Tempo di lettura: 2 min

di Elena Adorni
foto di Rosario Oddo

L’ho incontrata nel bel mezzo del suo peregrinare. I capelli biondicci e l’aria fiera, di chi ha qualcosa da raccontare. Uno zaino pieno per metà di rullini sudamericani ed una vecchia Canon. Il suo viaggio si divide in tre capitoli: Europa, USA e ancora Europa. Può sembrare strano, ma era il modo più economico di spostarsi da un continente all’altro. Tutto iniziò in un giorno di luglio, partendo da Barcellona per fuggire verso nord, evitando l’estate ed i turisti. Così esplorò il Belgio, la Repubblica Ceca, l’Austria, l’Ungheria e la Svezia, per poi tornare verso il Mediterraneo, quando il caldo estivo si andava placando. Vide la Francia, l’Italia, la Grecia ed il Portogallo. A novembre decise che era tempo di andare ancora. Attraversò l’Atlantico per iniziare la seconda parte di viaggio: in tre mesi s’innamorò di NYC, San Francisco, Seattle e Vancouver, passando per piccole città californiane. Scoprì un intero continente attraverso i suoi abitanti, attraverso i visi degli amici che la ospitarono e che le mostrarono l’America. Gli ultimi due mesi di viaggio si svolsero in Europa, per dire arrivederci ai posti più amati, forse i suoi punti di riferimento: Roma e la Spagna, stavolta però fredde e grigie d’inverno.
Nove mesi in giro per il mondo, dormendo su materassi di case sconosciute, pullman, battelli e sacchi a pelo. Rosario Oddo è una nomade dei nostri tempi, una ragazza chilena che ha trovato nel movimento una ragion d’essere, un modo di vedere il mondo. I popoli nomadi si spostavano anticamente per rispondere a necessità economiche e di sussistenza. I pastori, vivendo in simbiosi con le loro mandrie, si muovevano insieme a loro durante l’anno per utilizzare tutti i pascoli disponibili. Oggi i fattori che ci spingono a partire sono cambiati. I pastori non esistono più, esistono persone che rifiutano la quotidianità e le aspettative materialiste e soffocanti tipiche dell’occidente. Esiste chi non riesce a trovare il proprio posto nel mondo restando fermo e decide di cercarlo muovendosi, viaggiando senza una meta. Chi non si è mai emozionato di fronte ad un Alex Supertramp che brucia i soldi sognando di vivere, viaggiare e morire nelle terre selvagge? Chi non ha mai sognato di partire su un chopper attraversando l’America, lanciando a terra l’orologio?

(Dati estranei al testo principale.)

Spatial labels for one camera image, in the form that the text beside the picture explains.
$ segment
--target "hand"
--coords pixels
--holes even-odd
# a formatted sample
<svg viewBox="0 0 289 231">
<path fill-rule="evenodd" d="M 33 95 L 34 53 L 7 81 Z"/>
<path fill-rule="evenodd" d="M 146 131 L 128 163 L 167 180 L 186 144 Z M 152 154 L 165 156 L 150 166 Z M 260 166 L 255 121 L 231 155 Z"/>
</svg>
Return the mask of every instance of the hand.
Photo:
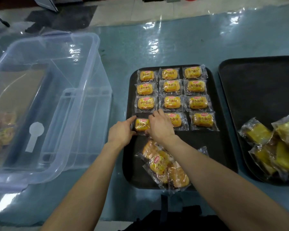
<svg viewBox="0 0 289 231">
<path fill-rule="evenodd" d="M 149 134 L 157 143 L 164 145 L 170 137 L 175 135 L 170 118 L 162 109 L 154 111 L 153 115 L 149 116 L 149 121 L 150 129 L 145 133 Z"/>
<path fill-rule="evenodd" d="M 135 121 L 136 116 L 132 116 L 124 122 L 117 122 L 109 129 L 108 143 L 118 144 L 123 148 L 129 144 L 131 137 L 136 135 L 135 131 L 131 131 L 130 125 Z"/>
</svg>

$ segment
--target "person's right hand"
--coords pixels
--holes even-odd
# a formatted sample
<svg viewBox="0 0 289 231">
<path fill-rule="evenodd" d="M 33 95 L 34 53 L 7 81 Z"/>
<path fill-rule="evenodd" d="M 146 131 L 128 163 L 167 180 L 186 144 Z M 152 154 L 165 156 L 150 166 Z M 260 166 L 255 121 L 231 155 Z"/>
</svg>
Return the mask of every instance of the person's right hand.
<svg viewBox="0 0 289 231">
<path fill-rule="evenodd" d="M 149 116 L 150 129 L 145 131 L 157 143 L 163 145 L 167 140 L 174 136 L 174 129 L 170 118 L 162 109 L 154 111 L 153 115 Z"/>
</svg>

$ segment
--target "red logo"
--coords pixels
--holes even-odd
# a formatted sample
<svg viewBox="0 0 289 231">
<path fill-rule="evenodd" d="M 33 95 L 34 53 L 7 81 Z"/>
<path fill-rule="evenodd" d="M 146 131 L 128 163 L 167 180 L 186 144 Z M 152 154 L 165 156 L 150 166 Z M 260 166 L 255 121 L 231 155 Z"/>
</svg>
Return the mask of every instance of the red logo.
<svg viewBox="0 0 289 231">
<path fill-rule="evenodd" d="M 158 163 L 158 161 L 160 160 L 160 156 L 158 155 L 157 157 L 154 158 L 154 163 Z"/>
</svg>

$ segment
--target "person's left hand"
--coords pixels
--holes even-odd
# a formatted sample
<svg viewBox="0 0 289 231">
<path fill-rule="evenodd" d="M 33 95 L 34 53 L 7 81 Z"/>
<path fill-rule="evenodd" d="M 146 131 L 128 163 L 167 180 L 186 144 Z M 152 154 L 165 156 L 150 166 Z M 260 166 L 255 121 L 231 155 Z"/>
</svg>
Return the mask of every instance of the person's left hand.
<svg viewBox="0 0 289 231">
<path fill-rule="evenodd" d="M 130 125 L 135 121 L 136 116 L 132 116 L 124 122 L 117 122 L 109 129 L 108 143 L 117 144 L 123 148 L 129 144 L 131 137 L 136 135 L 135 131 L 131 131 Z"/>
</svg>

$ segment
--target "black tray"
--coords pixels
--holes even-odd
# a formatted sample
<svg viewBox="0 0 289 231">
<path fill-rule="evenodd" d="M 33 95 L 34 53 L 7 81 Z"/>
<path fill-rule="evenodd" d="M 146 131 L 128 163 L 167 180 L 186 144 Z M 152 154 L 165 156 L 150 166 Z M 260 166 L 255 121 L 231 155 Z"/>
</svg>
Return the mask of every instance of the black tray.
<svg viewBox="0 0 289 231">
<path fill-rule="evenodd" d="M 182 67 L 199 66 L 199 65 L 180 65 L 180 66 L 162 66 L 166 68 L 178 68 L 179 77 L 183 78 Z M 158 70 L 159 67 L 146 67 L 139 70 Z M 219 97 L 216 91 L 216 86 L 210 70 L 208 70 L 207 92 L 211 97 L 213 109 L 219 132 L 201 130 L 201 131 L 176 131 L 176 134 L 192 147 L 198 149 L 202 146 L 207 146 L 208 153 L 212 159 L 237 172 L 238 166 L 233 153 L 233 148 L 230 142 L 229 132 L 226 127 L 225 117 L 222 112 Z M 126 118 L 133 115 L 137 117 L 147 118 L 151 113 L 135 113 L 134 101 L 136 97 L 137 71 L 135 71 L 129 80 L 129 91 L 127 101 Z M 123 153 L 123 174 L 131 185 L 142 189 L 158 189 L 158 185 L 153 181 L 150 175 L 142 167 L 145 162 L 139 157 L 135 157 L 137 152 L 142 151 L 147 143 L 148 138 L 145 136 L 134 136 L 131 142 L 124 148 Z M 189 190 L 195 190 L 194 187 L 189 187 Z"/>
<path fill-rule="evenodd" d="M 235 130 L 256 117 L 266 127 L 289 114 L 289 56 L 238 58 L 219 65 L 228 107 Z M 248 151 L 251 147 L 237 134 L 247 168 L 260 181 L 289 185 L 277 175 L 267 179 Z"/>
</svg>

È il fascino del viaggio e della scoperta, insito nell’uomo dai tempi di Ulisse. Un viaggio fatto di colonne d’Ercole ma anche di Itaca, la madre-terra odiata ed amata, cui si ritorna sempre, prima o poi. Viviamo in una società in cui le persone hanno un estremo bisogno di ritualità, ed un viaggio lungo e solitario può diventare un rito d’iniziazione per cominciare la ricerca di sé, un sé in continuo confronto con l’altro. Ma è anche l’euforia di vivere una vita fuori dall’ordinario, dove non esiste quotidianità, a farci sognare quella parola che suona così bene: partire. È la ricerca di libertà che ci attrae. Rosario mi rivelava che era proprio il viaggio a renderla così potente e luminosa. Era il viaggio a renderla migliore.
Il racconto fotografico del suo spostarsi ci porta in una dimensione di tranquillità estrema, di pace dei sensi, di fronte ad un sipario che si apre, mostrando l’universo umano, urbano e naturale che ci circonda. Con semplicità ed eleganza. Volti tristi e felici, profili e schiene, un furgone americano abbandonato, una casa, meduse che nuotano in un acquario, fiori, piante ed alberi, grattacieli, il mare ed una spiaggia inondata di gabbiani. Fisarmoniche e luci al neon, aeroporti e stazioni e treni. Il mondo in tutte le sue contraddizioni e tutta la sua bellezza. E la sete di muoversi, e scoprirla.